First, a short description of what happened: I was using Google image search and was searching for images of penthouses and Google would not return me any images. Instead what I saw, a message stating that the word “penthouse” had been filtered out of the search query and since the query was that word only, the resulting query was a blank. When I deactivated search filtering, that was when I realized what was making Google filter out the word. Apparently, the word “Penthouse” is the name of a famous adult magazine. You have got to be kidding me.

Google Fail

Google Fail

Now this brings me to the main point. For those of you who are unaware of the way Google Search works, I’ll put it down in one paragraph. There are 2 main components to their search: Natural Language Processing and Web Page Indexing. Natural Language Processing (or NLP) is a sub-field of Artificial Intelligence which tries to give machines the ability to comprehend human-like speech and language. We think understanding human language is easy, since we are humans, but this is a very hard problem for machines due to the subtleties of human language like ambiguity and sarcasm. Google sends its query to one of its many servers which runs its NLP programs and tries to make heads and tails of our query as well as pick out the important words on which to return results on. So a query like, “What is WordPress?” will have the keywords “what” indicating the type of sentence/query and “wordpress” which gives the servers a hint at what to narrow their search on. There are many sub-algorithms used to achieve this, like Stemming, Word normalization, etc., and since Google uses Statistical NLP, there is also a lot of Machine Learning involved. The second component, Web Page Indexing, is simply the way Google’s servers store various webpages, so as to allow efficient retrieval of matching, relevant webpages. This where the famous PageRank algorithm comes to play, the algorithm that started Google from the minds of 2 Stanford students. Now, I may not be an expert in these fields, but I did attend a lecture on this technology by two experts from Microsoft Research at Microsoft, so you can take my word for now if you feel you are a bit lost.

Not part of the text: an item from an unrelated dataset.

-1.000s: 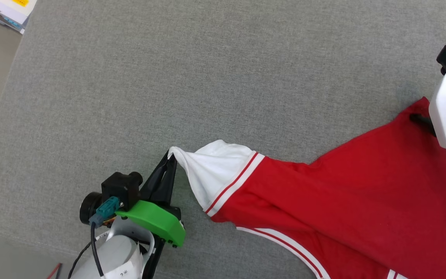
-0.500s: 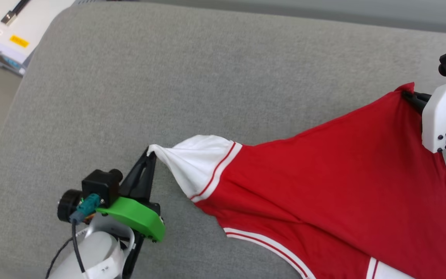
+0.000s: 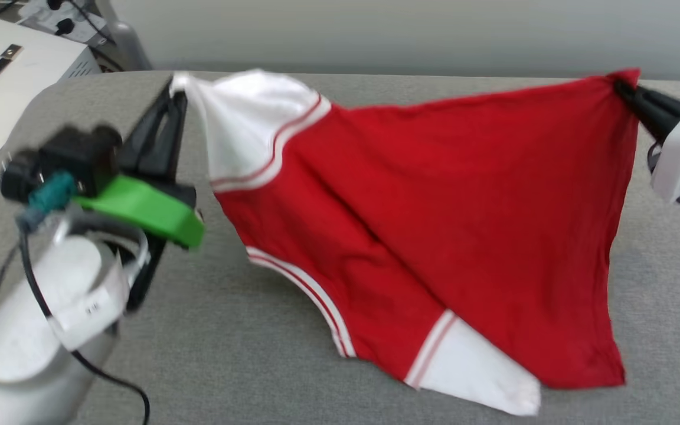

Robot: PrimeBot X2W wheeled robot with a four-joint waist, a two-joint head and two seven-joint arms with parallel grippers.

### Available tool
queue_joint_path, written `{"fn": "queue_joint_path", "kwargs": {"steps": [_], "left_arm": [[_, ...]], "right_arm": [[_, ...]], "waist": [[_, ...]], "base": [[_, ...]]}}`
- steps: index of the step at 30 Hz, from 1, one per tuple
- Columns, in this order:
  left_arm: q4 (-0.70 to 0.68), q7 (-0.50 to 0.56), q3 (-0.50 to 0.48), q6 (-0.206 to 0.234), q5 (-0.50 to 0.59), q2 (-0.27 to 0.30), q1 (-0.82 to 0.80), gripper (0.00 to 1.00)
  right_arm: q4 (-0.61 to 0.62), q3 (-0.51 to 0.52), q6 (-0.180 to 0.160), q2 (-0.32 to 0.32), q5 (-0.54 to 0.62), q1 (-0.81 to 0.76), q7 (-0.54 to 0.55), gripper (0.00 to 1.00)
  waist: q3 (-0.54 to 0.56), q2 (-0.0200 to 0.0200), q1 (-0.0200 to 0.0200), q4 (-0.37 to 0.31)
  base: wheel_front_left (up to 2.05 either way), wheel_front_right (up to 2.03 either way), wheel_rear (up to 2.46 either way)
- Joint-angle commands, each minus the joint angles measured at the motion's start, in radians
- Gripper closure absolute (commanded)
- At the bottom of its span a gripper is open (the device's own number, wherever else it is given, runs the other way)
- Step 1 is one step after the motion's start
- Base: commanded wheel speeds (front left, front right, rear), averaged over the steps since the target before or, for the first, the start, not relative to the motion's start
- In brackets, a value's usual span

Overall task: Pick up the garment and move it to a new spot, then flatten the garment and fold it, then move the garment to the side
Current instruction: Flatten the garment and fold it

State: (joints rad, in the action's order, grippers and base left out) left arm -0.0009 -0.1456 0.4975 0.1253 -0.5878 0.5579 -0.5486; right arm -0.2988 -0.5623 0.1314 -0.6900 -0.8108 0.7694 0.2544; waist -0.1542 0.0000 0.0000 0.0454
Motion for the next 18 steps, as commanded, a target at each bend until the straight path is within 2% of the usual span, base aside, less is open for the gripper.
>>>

So we have AI doing most of the heavy lifting. Where does Security come into play? Well, the filtering of my search results can be construed as the security part. An important part of security is Access Control, maintaining what people can/cannot do on a system. Google filtered my results in order to protect me from data that I might have found offensive, but what it did was also remove legitimate search results.

Now the bigger question is, did I fail to get results because the AI failed to understand my intent, or because the security measures put into place were too stringent to allow the results to come through? From the AI perspective, I would say that the system failed because of something called High Bias and a lack of smoothing in Machine Learning. However, from a Security perspective, I can argue that Google should know better than to block all results of the word “penthouse” and be so strong about it. So even though they have all these PhDs and other super-smarties working for them, this sure was a dumb mistake. This leads to the point of debate whether Computer Security is affecting Artificial Intelligence and vice versa, and in what ways. This is an interesting question for me, as I am personally involved in AI research but, thanks to some friends at Amrita University, have developed a keen interest in security. I am sure, with some probing, we can find some other such examples of conflict. This little problem of Google’s will (hopefully) be resolved in the next few weeks, but the point of debate may not be resolved so easily.